**Task requirements**: For the records that follow, please set down exactly the lines between the one holding "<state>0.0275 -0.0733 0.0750" and the one holding "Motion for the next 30", inclusive, and only those.

(Recorded data)
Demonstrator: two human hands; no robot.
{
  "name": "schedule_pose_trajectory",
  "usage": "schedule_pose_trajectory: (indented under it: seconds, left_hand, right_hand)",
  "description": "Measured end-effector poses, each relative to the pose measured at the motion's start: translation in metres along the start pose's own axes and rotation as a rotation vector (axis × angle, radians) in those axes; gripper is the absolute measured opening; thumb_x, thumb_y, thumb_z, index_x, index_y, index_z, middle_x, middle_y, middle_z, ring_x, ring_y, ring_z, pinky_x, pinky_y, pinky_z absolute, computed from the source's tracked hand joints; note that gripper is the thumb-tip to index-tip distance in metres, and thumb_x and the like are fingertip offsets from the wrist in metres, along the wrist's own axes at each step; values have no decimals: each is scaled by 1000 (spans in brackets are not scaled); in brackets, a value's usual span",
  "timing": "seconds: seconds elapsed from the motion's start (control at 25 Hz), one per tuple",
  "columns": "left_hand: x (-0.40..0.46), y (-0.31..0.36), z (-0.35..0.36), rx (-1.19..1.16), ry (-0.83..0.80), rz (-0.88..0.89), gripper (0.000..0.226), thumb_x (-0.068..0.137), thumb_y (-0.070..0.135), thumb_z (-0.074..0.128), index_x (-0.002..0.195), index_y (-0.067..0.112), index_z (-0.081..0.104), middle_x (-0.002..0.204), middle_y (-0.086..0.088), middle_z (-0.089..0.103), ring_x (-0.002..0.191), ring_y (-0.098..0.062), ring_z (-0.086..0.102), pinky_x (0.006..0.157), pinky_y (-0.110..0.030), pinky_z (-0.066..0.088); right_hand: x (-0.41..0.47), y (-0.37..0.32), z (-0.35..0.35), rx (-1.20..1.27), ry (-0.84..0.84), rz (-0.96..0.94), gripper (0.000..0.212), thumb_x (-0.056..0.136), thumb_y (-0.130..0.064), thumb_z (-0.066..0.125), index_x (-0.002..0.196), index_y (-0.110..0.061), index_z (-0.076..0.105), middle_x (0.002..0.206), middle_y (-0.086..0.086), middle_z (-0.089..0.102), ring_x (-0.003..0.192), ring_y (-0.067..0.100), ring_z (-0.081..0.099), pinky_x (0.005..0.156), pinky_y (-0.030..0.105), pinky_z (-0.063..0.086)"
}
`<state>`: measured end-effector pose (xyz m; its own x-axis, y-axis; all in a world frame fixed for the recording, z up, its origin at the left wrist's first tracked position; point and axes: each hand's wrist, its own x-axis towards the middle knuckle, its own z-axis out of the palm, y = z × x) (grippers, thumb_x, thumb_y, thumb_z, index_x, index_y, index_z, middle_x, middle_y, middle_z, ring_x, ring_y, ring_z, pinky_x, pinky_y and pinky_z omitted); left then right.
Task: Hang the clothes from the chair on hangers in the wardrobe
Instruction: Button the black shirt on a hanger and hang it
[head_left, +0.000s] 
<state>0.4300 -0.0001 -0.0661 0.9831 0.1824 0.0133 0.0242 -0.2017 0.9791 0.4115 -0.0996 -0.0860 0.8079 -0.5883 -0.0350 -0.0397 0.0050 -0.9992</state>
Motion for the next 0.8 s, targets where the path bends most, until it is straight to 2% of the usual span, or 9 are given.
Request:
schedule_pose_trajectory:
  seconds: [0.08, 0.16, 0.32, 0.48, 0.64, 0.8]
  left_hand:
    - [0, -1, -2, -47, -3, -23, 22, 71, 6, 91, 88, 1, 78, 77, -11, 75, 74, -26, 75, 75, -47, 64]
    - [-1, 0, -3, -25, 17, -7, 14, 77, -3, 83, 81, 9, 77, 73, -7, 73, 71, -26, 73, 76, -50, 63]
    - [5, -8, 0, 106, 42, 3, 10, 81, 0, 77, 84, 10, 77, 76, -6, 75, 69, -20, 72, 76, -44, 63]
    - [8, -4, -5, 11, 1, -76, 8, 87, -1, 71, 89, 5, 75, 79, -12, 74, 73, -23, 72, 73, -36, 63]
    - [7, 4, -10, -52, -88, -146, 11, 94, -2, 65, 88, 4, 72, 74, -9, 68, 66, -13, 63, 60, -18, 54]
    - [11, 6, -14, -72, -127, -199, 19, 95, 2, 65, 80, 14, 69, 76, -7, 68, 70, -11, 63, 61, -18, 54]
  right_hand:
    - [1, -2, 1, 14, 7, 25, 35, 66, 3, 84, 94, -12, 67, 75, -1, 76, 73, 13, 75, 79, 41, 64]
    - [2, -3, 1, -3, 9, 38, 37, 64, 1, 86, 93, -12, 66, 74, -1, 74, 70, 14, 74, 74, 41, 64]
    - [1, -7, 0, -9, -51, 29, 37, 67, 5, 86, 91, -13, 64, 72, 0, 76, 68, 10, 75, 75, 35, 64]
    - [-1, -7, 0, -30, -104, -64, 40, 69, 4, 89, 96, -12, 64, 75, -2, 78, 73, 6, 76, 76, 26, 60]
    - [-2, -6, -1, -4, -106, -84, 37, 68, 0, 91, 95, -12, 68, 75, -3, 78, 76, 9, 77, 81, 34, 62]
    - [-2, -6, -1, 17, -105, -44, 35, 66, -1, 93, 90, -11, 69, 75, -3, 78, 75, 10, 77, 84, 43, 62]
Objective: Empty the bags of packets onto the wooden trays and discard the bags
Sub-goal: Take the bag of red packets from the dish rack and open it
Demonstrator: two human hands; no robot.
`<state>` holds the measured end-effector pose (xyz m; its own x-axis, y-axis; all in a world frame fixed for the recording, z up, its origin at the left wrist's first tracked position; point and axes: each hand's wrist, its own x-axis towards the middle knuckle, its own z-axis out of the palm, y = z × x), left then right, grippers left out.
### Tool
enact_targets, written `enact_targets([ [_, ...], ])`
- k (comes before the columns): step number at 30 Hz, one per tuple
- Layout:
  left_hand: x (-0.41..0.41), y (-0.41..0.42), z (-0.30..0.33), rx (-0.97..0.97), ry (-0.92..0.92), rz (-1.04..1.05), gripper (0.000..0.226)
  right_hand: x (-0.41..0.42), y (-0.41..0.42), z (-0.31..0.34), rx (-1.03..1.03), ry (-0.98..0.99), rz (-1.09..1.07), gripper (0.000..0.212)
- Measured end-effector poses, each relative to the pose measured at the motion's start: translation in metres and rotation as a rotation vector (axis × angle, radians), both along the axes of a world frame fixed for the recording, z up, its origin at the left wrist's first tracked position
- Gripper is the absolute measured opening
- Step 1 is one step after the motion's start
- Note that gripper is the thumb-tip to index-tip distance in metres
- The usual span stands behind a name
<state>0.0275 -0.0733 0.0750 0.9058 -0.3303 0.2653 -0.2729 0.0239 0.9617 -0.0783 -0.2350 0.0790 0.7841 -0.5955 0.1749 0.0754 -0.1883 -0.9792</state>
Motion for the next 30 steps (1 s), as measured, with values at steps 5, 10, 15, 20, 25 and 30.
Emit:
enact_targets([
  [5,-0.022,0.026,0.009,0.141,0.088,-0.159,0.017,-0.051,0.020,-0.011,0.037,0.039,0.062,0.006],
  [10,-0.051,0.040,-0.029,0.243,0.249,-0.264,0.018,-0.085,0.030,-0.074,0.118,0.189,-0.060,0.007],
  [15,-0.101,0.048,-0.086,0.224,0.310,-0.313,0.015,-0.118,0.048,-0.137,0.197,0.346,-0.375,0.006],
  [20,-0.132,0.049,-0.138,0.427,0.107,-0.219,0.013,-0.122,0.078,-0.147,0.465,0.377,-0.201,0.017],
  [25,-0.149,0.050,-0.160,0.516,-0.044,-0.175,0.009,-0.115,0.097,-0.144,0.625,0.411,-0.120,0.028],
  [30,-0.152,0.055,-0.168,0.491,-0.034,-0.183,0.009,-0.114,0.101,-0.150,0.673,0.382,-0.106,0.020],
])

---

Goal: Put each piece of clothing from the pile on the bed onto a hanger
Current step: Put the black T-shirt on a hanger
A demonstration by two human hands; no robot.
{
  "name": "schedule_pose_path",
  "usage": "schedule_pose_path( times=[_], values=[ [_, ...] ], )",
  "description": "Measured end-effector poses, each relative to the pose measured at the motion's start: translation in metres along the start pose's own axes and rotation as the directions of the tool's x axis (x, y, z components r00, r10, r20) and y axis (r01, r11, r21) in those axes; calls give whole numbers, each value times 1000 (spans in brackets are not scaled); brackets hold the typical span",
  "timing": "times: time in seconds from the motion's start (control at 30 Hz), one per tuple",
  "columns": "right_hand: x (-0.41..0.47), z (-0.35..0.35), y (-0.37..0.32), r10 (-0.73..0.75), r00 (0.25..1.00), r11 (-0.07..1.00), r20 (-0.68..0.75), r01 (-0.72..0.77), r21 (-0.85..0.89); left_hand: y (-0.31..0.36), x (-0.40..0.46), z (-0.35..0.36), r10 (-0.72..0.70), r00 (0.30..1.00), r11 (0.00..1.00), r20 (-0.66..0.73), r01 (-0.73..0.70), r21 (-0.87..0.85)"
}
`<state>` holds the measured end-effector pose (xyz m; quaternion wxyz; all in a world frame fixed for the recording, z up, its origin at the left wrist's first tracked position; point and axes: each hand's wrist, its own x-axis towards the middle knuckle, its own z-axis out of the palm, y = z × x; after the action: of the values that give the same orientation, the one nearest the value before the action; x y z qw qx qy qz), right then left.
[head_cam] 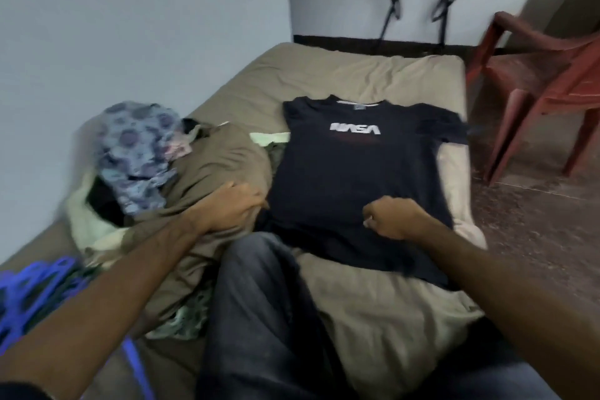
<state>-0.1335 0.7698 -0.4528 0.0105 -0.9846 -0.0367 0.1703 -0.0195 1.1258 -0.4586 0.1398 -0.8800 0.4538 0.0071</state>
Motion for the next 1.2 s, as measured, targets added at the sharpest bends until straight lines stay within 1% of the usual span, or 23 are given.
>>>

**Reply to the exercise**:
<state>0.0275 -0.0733 0.0750 0.9058 -0.3303 0.2653 -0.2729 0.0239 0.9617 -0.0783 -0.2350 0.0790 0.7841 -0.5955 0.1749 0.0754 -0.1883 -0.9792</state>
Motion for the next 30 steps (1 s), as measured, with values at steps 5, 10, 15, 20, 25 and 30.

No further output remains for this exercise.